Atif Dudaković (born 2 December 1954) is a retired Bosnian general who served in the Army of Republic of Bosnia and Herzegovina. During the Bosnian War, Dudaković was in command of the Bihać enclave, which was surrounded and besieged from 1991 to 1995, commanding the 5th Corps. After the war he became the general commander of the Army of the Federation of Bosnia and Herzegovina. In 2018, he was charged with war crimes.

Early life and education
Dudaković was born in the village of Orahova near Gradiška. He served in the Yugoslav People's Army (JNA), teaching at an artillery school in Zadar and a military academy in Belgrade.

Career
In 1991, at the beginning of the Croatian War of Independence, he served as the artillery superintendent of the 9th Corps of the JNA with headquarters in Knin, and was directly subordinated to the Serb General Ratko Mladić. At this point he left the federal army.
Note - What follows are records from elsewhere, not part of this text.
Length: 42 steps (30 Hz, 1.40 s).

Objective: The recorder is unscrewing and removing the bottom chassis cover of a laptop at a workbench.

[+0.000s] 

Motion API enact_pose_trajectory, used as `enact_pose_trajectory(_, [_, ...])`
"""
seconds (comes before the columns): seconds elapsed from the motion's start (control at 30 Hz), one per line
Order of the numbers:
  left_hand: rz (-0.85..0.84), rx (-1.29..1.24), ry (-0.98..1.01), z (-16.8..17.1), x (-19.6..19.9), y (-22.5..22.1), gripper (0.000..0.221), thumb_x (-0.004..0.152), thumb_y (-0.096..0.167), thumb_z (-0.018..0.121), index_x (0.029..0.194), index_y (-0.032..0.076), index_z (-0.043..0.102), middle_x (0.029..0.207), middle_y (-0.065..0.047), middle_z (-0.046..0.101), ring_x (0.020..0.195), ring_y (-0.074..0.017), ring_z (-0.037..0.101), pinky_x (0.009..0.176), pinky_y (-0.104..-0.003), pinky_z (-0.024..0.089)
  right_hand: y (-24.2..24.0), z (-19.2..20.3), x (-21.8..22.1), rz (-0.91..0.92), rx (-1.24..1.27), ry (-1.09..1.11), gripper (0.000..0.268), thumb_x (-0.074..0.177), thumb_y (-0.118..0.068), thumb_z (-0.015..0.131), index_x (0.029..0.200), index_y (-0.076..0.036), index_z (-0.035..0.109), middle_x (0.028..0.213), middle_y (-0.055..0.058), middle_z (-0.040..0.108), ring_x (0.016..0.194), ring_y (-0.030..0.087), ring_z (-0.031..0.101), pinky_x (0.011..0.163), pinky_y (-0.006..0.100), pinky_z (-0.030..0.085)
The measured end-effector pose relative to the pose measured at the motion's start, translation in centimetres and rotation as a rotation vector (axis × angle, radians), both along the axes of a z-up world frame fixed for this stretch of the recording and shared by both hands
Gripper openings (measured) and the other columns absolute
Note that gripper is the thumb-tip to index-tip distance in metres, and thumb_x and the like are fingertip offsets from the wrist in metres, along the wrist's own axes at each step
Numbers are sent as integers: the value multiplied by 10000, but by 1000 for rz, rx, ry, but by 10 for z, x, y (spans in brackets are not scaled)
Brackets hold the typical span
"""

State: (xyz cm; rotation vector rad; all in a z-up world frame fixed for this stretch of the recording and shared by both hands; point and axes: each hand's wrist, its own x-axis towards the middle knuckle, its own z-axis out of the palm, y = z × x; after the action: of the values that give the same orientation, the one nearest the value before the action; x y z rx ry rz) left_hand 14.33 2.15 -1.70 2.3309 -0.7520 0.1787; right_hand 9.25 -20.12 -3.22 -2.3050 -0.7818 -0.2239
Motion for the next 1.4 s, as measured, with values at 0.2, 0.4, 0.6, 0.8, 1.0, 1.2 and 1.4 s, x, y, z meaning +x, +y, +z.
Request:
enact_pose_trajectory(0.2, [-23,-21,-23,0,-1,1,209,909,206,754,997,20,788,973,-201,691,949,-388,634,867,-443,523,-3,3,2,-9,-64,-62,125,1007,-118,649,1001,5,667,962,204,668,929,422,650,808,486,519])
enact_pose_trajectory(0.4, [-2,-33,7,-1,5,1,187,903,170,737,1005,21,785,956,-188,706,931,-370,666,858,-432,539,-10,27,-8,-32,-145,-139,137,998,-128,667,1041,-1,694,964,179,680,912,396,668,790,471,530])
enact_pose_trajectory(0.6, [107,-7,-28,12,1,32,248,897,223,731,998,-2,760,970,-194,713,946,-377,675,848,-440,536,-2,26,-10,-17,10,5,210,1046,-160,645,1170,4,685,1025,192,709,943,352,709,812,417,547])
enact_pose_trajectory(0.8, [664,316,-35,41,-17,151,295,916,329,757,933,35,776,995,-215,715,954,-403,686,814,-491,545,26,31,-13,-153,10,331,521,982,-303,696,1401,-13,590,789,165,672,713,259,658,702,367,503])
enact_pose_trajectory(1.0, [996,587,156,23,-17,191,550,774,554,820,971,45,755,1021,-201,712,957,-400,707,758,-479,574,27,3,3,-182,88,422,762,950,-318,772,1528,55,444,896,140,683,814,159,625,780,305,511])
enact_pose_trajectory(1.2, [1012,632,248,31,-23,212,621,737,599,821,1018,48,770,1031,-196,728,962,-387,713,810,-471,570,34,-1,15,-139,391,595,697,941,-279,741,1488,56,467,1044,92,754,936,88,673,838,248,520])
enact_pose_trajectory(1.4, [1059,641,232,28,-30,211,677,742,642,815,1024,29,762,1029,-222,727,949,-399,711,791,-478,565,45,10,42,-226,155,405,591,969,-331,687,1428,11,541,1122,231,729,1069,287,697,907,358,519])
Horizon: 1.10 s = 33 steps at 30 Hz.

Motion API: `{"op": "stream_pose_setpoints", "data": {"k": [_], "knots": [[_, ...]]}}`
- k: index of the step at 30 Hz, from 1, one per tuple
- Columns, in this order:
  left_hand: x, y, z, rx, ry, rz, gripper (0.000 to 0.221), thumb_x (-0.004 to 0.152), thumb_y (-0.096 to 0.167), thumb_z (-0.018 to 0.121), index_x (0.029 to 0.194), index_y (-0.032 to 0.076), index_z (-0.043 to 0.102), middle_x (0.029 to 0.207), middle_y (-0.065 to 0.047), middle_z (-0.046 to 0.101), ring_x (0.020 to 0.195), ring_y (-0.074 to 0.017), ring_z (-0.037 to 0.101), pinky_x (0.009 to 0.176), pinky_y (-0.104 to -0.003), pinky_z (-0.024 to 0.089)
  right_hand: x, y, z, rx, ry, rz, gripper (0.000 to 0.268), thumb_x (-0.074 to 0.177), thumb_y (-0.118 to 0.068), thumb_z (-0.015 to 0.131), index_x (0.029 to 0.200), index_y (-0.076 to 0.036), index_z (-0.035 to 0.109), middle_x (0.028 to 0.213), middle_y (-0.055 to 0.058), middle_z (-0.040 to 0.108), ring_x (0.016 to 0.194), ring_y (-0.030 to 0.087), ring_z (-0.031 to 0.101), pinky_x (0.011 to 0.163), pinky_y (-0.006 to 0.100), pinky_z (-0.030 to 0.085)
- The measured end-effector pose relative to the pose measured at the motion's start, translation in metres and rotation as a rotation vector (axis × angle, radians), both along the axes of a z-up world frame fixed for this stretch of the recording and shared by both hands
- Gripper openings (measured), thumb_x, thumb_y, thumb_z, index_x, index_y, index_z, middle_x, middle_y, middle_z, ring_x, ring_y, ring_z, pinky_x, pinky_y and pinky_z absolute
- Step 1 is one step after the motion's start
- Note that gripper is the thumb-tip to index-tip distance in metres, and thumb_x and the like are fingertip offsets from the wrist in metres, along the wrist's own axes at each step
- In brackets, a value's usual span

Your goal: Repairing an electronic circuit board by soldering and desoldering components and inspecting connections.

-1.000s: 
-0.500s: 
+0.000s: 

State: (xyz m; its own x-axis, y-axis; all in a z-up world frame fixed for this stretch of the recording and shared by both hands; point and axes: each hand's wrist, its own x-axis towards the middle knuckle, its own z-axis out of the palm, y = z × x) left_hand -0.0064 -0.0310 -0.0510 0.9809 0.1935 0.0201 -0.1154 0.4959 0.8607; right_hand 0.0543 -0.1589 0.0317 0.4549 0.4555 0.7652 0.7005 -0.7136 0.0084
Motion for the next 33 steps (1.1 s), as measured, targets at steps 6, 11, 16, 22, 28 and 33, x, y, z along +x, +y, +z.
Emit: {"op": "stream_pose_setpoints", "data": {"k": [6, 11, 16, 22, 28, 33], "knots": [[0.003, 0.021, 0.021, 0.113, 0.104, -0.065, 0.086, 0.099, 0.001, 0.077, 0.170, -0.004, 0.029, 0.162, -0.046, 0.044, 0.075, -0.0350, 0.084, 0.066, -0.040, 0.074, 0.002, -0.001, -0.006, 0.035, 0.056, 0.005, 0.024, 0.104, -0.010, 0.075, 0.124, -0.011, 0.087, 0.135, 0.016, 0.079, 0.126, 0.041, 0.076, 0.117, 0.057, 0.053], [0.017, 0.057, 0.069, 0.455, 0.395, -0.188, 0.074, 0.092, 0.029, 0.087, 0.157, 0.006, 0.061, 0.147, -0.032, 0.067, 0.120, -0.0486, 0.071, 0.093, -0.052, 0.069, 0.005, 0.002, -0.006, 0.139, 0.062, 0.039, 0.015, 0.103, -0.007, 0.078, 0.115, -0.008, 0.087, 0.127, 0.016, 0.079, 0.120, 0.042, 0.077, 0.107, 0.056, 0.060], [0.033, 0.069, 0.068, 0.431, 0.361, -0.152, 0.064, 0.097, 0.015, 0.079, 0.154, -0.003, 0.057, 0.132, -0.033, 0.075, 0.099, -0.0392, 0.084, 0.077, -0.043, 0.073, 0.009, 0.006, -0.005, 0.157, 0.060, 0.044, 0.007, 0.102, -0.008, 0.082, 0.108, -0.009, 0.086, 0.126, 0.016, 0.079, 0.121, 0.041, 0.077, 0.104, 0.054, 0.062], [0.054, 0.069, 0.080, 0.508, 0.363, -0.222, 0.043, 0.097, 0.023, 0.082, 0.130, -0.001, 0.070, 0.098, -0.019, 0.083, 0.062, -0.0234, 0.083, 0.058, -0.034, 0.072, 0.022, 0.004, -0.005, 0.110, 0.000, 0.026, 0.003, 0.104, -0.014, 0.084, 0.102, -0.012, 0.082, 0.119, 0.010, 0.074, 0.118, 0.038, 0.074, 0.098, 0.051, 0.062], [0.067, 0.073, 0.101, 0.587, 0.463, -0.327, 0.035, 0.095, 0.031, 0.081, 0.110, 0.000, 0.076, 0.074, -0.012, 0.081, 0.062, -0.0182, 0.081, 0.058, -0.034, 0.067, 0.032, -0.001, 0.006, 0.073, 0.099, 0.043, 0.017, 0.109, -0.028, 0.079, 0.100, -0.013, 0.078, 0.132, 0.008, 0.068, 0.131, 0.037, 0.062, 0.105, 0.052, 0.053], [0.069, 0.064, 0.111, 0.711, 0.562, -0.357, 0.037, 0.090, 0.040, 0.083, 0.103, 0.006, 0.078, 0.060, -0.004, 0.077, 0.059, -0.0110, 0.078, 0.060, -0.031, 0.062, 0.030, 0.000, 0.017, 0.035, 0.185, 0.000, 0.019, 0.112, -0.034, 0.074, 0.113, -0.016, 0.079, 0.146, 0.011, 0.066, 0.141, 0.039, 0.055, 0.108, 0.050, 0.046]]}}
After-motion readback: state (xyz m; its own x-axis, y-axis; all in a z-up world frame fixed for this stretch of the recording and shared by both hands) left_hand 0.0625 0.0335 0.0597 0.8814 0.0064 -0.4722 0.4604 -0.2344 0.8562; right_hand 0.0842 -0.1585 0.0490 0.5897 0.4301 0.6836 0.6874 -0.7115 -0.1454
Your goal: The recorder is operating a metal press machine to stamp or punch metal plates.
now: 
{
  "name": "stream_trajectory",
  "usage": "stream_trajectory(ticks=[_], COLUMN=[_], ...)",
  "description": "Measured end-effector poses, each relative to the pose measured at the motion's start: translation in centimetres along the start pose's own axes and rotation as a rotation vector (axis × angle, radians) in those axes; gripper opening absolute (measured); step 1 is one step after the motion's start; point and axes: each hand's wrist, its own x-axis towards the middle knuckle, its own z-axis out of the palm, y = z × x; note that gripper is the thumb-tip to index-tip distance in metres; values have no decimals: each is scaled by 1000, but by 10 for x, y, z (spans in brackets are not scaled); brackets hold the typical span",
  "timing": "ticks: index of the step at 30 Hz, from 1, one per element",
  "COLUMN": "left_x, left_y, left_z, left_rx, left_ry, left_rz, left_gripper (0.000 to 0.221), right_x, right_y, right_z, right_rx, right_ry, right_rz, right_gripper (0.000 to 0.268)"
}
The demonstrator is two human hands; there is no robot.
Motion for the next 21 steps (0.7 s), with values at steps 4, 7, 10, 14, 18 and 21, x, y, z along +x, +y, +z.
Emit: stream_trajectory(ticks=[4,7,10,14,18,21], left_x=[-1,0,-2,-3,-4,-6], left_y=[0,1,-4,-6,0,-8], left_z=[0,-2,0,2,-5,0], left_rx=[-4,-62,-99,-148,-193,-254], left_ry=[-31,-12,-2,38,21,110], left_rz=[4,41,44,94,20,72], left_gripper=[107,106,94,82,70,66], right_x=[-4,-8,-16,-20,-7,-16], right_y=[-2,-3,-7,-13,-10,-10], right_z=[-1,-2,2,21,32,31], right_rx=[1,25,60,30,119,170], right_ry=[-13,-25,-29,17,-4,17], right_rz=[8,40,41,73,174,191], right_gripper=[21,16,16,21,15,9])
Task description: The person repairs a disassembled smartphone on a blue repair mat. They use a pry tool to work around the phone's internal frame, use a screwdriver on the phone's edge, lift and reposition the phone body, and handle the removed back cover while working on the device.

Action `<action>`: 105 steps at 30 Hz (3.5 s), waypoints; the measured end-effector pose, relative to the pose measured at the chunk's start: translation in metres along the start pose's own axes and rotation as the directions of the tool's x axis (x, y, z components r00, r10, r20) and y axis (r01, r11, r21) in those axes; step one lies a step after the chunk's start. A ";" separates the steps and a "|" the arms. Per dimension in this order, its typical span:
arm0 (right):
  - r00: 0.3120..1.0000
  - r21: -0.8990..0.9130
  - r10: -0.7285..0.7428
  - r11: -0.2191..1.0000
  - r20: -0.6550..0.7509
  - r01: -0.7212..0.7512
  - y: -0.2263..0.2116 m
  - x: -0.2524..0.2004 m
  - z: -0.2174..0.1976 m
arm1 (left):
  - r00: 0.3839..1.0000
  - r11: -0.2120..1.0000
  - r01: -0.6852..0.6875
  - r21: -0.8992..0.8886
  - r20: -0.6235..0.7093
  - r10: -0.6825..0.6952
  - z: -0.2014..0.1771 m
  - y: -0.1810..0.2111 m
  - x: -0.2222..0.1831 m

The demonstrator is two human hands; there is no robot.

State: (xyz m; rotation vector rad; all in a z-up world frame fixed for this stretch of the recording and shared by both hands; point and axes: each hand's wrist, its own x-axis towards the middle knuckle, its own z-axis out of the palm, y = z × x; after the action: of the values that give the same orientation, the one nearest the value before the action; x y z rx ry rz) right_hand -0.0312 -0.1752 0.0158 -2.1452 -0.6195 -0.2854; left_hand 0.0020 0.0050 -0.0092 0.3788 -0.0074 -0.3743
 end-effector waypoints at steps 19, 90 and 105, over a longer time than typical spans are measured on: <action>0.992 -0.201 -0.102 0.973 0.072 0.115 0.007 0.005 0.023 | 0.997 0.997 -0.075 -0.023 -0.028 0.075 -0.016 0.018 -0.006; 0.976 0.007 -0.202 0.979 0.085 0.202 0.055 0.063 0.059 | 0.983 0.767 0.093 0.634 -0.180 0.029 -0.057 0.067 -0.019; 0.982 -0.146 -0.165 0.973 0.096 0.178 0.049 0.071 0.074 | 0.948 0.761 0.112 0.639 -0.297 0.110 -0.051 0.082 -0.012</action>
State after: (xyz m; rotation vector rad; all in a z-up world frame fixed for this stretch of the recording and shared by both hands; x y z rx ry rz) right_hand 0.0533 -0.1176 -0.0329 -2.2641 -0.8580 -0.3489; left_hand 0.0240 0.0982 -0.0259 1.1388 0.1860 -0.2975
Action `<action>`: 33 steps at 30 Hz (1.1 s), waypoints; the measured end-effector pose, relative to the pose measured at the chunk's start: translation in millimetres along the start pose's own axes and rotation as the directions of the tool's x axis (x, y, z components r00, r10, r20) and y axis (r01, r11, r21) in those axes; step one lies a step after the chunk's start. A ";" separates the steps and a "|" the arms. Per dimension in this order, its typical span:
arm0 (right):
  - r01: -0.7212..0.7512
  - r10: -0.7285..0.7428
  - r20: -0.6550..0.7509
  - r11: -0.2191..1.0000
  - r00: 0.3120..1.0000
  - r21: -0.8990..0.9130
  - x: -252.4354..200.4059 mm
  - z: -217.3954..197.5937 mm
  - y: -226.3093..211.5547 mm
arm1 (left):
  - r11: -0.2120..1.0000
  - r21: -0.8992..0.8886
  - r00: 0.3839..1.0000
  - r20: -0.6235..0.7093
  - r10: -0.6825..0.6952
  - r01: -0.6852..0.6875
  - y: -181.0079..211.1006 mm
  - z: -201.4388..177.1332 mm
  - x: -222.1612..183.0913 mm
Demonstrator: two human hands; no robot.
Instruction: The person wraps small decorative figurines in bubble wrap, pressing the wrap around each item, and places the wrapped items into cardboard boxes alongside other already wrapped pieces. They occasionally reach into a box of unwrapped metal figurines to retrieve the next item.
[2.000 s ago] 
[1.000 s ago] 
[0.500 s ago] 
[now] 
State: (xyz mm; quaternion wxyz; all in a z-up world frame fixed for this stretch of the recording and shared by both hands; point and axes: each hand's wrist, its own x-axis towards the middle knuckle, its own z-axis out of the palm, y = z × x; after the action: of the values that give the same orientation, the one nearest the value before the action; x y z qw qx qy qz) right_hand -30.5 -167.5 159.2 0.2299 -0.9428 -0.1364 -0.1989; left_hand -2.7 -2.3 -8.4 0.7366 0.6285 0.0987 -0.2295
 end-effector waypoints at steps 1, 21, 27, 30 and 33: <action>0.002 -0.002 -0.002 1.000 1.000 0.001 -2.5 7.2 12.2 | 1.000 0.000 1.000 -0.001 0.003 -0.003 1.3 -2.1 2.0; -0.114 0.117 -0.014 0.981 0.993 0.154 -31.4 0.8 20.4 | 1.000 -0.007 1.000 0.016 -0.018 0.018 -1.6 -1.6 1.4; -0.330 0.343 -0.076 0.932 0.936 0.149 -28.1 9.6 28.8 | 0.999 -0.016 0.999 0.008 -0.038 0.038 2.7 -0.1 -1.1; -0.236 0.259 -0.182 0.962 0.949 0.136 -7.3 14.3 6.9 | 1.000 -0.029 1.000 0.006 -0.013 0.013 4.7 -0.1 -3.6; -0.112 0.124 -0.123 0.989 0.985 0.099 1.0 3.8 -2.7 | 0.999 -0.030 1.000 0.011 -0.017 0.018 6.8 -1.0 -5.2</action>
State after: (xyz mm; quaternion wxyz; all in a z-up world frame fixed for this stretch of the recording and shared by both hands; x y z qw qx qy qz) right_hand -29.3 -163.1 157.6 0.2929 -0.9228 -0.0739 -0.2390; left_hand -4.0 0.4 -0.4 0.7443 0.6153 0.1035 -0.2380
After the outbreak of the war in Bosnia, Dudaković joined the newly established Army of the Republic of Bosnia and Herzegovina (ARBiH). Eventually he became commander of the 5th Corps, defending Bihać. The situation there was difficult as Bihać was surrounded on all sides by enemies of the ARBiH: by the Army of Republika Srpska; by Republic of Serb Krajina; and by forces of the Autonomous Province of Western Bosnia, the renegade Bosniak forces of Fikret Abdić. The 5th Corps successfully defended the enclave and in 1995 broke out from the encirclement and captured the towns of Bosanski Petrovac, Bosanska Krupa, Ključ, Sanski Most and were on the verge of entering Prijedor and Banja Luka before the United States and NATO threatened to bomb the Bosnian forces if they didn’t stop.

After the war he continued to serve in the Bosnian army, holding the top positions of Deputy Chief of Joint General Staff of Army of the Federation of Bosnia and Herzegovina and Commander of Joint Command of Army of the Federation.

Since 2005 he has been under investigation for war crimes allegedly committed against ethnic Serbs in 1995.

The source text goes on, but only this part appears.